WORK REQUIRED: Up to and including the line with "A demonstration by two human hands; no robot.", please reproduce the lines below exactly, beginning with the first.
- Opening Delimiter -
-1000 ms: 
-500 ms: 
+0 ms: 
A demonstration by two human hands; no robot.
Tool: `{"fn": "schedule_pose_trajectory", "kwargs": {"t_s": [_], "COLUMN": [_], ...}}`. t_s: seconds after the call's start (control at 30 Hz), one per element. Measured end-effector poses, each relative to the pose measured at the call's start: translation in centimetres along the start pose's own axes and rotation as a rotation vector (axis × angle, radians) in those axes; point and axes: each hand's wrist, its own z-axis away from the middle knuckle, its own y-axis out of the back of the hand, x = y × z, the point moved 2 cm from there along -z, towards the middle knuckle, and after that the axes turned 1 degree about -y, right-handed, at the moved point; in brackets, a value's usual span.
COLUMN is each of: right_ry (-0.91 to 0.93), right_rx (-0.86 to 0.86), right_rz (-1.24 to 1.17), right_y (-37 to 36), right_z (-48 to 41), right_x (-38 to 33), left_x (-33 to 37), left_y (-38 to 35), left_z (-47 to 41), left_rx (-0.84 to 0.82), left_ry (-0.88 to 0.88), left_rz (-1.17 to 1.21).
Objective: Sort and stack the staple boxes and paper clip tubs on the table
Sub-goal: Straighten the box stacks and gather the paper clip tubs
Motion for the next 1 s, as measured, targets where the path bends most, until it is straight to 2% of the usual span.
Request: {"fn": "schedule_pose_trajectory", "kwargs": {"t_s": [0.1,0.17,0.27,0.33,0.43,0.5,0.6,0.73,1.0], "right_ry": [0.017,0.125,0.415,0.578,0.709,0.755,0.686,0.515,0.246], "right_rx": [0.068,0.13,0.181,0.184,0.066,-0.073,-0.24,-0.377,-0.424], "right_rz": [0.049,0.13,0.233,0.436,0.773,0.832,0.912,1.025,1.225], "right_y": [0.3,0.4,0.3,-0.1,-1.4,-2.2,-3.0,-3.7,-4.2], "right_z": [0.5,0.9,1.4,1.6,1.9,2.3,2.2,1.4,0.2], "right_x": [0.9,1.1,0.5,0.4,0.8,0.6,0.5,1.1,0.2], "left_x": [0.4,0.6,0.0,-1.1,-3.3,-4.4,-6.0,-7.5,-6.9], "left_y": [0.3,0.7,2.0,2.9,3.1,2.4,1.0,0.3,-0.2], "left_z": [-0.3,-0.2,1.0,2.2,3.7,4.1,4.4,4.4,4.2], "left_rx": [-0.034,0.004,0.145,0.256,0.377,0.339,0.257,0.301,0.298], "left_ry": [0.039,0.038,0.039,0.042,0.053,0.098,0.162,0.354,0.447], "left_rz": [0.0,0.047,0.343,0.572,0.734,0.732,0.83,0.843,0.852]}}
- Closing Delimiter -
ANSWER AREA:
-1000 ms: 
-500 ms: 
+0 ms: 
A demonstration by two human hands; no robot.

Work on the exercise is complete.